L’ancien politicien ne préconise pas nécessairement un retour au passé, mais demeure un ardent défenseur d’un renflouement du Fonds. Une portion du surplus doit aller au Fonds du patrimoine, car si on ne le fait pas quand il y a un surplus, quand le fera-t-on?, souligne-t-il.

Trevor Tombe est d’accord que l’assentiment du public est une donnée essentielle pour forcer le gouvernement à ne pas seulement penser aux demandes à court terme des électeurs. Consacrer un pourcentage fixe des revenus des ressources naturelles serait un exemple simple et clair qui pourrait recueillir l’approbation du public, selon lui.
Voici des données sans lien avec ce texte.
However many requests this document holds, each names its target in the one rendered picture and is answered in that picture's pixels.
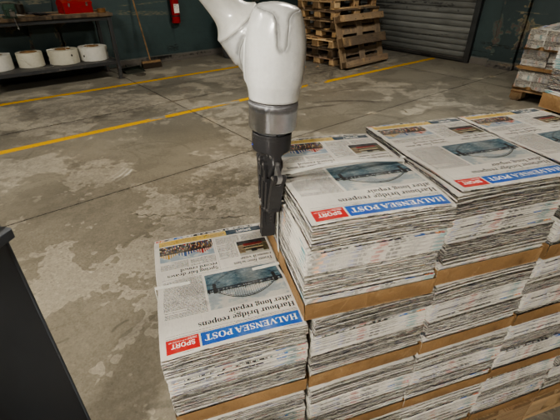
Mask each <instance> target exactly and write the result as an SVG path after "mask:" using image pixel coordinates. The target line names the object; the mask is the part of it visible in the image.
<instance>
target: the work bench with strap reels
mask: <svg viewBox="0 0 560 420"><path fill-rule="evenodd" d="M56 5H57V10H58V12H46V13H51V14H48V15H43V16H39V15H38V16H35V15H34V14H17V13H16V15H17V17H18V18H15V19H16V22H17V25H18V26H30V25H43V24H54V23H78V22H91V21H95V24H96V28H97V35H98V38H99V42H100V44H84V45H80V46H77V48H76V47H69V46H67V47H54V48H50V49H47V50H46V51H47V55H48V59H49V61H44V58H43V53H42V51H41V50H24V51H19V52H15V56H16V59H17V63H18V64H13V60H12V58H11V55H10V53H9V52H0V79H5V78H17V77H24V76H30V75H37V74H44V73H55V72H61V71H68V70H75V69H81V68H94V67H100V66H105V68H106V71H105V72H111V70H110V68H109V65H113V64H117V71H118V75H119V77H118V78H119V79H121V78H125V77H124V76H123V71H122V67H121V63H120V59H119V55H118V47H117V43H116V39H115V35H114V31H113V24H112V19H111V16H112V15H113V13H112V12H98V10H97V9H93V6H92V1H91V0H56ZM2 16H4V14H0V28H5V27H16V26H17V25H16V23H15V21H14V19H13V18H7V19H5V18H3V17H2ZM102 20H107V25H108V28H109V32H110V37H111V40H112V48H113V51H114V56H115V58H114V57H110V56H108V50H107V45H105V44H104V42H103V35H102V31H101V28H100V23H99V21H102Z"/></svg>
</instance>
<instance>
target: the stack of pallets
mask: <svg viewBox="0 0 560 420"><path fill-rule="evenodd" d="M344 1H350V3H344ZM376 1H377V0H367V4H366V5H361V3H360V2H361V0H298V5H297V7H298V8H300V9H301V11H302V16H303V20H304V24H305V29H306V38H307V48H309V49H307V51H306V60H310V59H313V63H317V64H320V63H327V62H329V65H328V66H330V67H335V66H339V62H338V60H339V57H338V49H337V44H336V39H337V37H335V32H336V30H335V27H334V25H333V18H334V17H337V16H339V15H348V14H355V13H363V9H370V12H378V9H379V7H380V6H376ZM308 2H312V4H311V5H308ZM309 11H313V12H314V14H309ZM348 11H352V12H348ZM310 20H312V21H314V22H311V23H310ZM352 27H356V25H348V26H342V28H352ZM311 29H312V30H316V31H315V32H311ZM351 36H357V34H356V33H353V34H349V35H343V37H344V38H345V37H351ZM308 39H312V40H308ZM352 48H358V45H357V46H351V47H345V50H348V49H352ZM309 56H310V57H309ZM357 56H359V54H354V55H350V56H346V58H355V57H357Z"/></svg>
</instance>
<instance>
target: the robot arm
mask: <svg viewBox="0 0 560 420"><path fill-rule="evenodd" d="M199 1H200V3H201V4H202V5H203V6H204V7H205V8H206V9H207V11H208V12H209V14H210V15H211V17H212V19H213V20H214V22H215V23H216V25H217V40H218V41H219V42H220V44H221V45H222V47H223V48H224V50H225V51H226V53H227V55H228V56H229V57H230V58H231V59H232V61H233V63H234V64H235V65H238V66H239V68H240V69H241V70H242V71H243V77H244V81H245V82H246V84H247V90H248V97H249V100H248V126H249V127H250V128H251V129H252V149H253V150H254V151H256V152H257V153H256V157H257V180H258V197H259V198H261V202H260V203H261V205H262V206H261V213H260V234H261V236H262V237H265V236H271V235H274V234H275V221H276V213H277V212H279V211H280V205H281V201H282V195H283V187H284V184H285V182H286V180H287V177H286V175H282V174H281V171H282V168H283V160H282V155H283V154H284V153H287V152H288V151H289V150H290V148H291V140H292V132H293V131H294V130H295V128H296V123H297V112H298V96H299V93H300V90H301V88H302V85H303V79H304V73H305V64H306V51H307V38H306V29H305V24H304V20H303V14H302V11H301V9H300V8H299V7H297V6H295V5H292V4H290V3H287V2H279V1H269V2H260V3H258V4H256V3H255V2H245V1H243V0H199Z"/></svg>
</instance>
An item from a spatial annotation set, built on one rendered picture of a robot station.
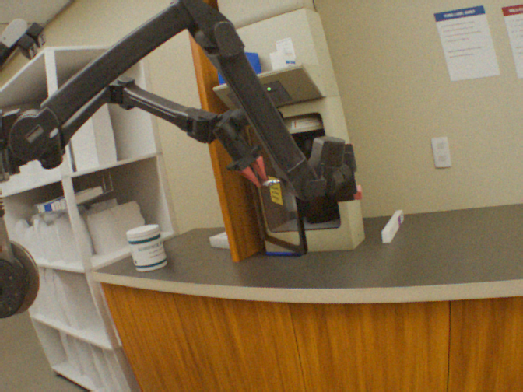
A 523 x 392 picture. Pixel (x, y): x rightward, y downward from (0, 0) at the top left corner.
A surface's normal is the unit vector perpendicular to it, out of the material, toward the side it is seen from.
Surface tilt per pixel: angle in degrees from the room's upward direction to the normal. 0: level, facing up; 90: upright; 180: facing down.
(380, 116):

« Les hauts et les bas que nous avons vécus démontrent qu’il doit y avoir une meilleure manière de procéder. »

— Une citation de  Trevor Tombe, économiste, Université de Calgary

L’Institut Fraser, pour sa part, préconise de regarder du côté de l’Alaska pour atteindre ce consentement public. La population de l’État américain reçoit des dividendes du Fonds permanent de l’Alaska, ce qui crée l’adhésion du public à l’idée que le Fonds doit être géré de manière responsable.

Quelle que soit la méthode choisie pour épargner, le ministre des Finances Travis Toews a promis d’ouvrir une discussion avec les Albertains lors du dépôt du budget 2023. Des élections provinciales doivent cependant avoir lieu à la fin du mois de mai, ce qui rendra la concrétisation des décisions économiques plus difficiles.